- _Exercise directions_
Your answer should hold every line of the records below that contains the string "frame".

- _Data for the task_
-.-.-

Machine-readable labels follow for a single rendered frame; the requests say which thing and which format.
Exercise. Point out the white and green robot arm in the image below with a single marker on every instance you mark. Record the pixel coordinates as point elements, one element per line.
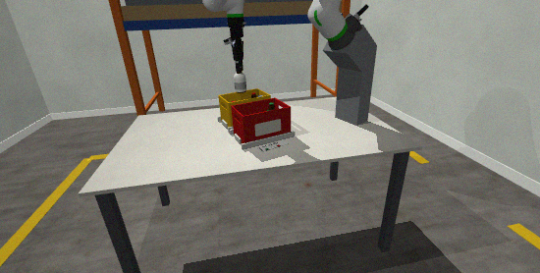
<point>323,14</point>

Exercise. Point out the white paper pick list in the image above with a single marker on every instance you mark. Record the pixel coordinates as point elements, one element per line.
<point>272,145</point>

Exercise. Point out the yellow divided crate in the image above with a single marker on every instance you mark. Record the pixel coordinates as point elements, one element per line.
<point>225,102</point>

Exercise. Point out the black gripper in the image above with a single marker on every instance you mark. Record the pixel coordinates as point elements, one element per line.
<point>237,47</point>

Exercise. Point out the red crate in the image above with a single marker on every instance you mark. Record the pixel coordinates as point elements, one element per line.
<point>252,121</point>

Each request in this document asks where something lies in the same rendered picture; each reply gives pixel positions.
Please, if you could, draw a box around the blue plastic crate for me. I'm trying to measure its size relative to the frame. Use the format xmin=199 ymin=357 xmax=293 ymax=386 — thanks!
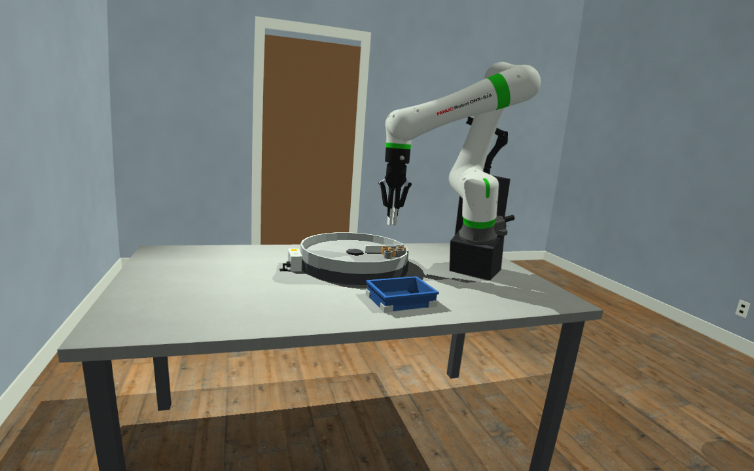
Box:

-.-.-

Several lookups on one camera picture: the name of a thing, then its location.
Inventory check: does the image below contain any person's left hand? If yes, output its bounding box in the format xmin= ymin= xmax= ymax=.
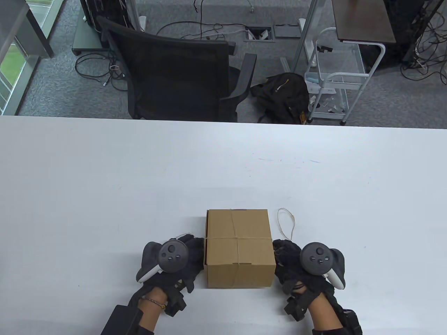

-.-.-

- _Solution_
Machine-readable labels follow for a single rendered frame; the requests say which thing and which format.
Please, if you could, draw a box around the blue plastic crate for me. I'm trying to measure its size relative to the frame. Use the format xmin=199 ymin=357 xmax=293 ymax=386 — thanks!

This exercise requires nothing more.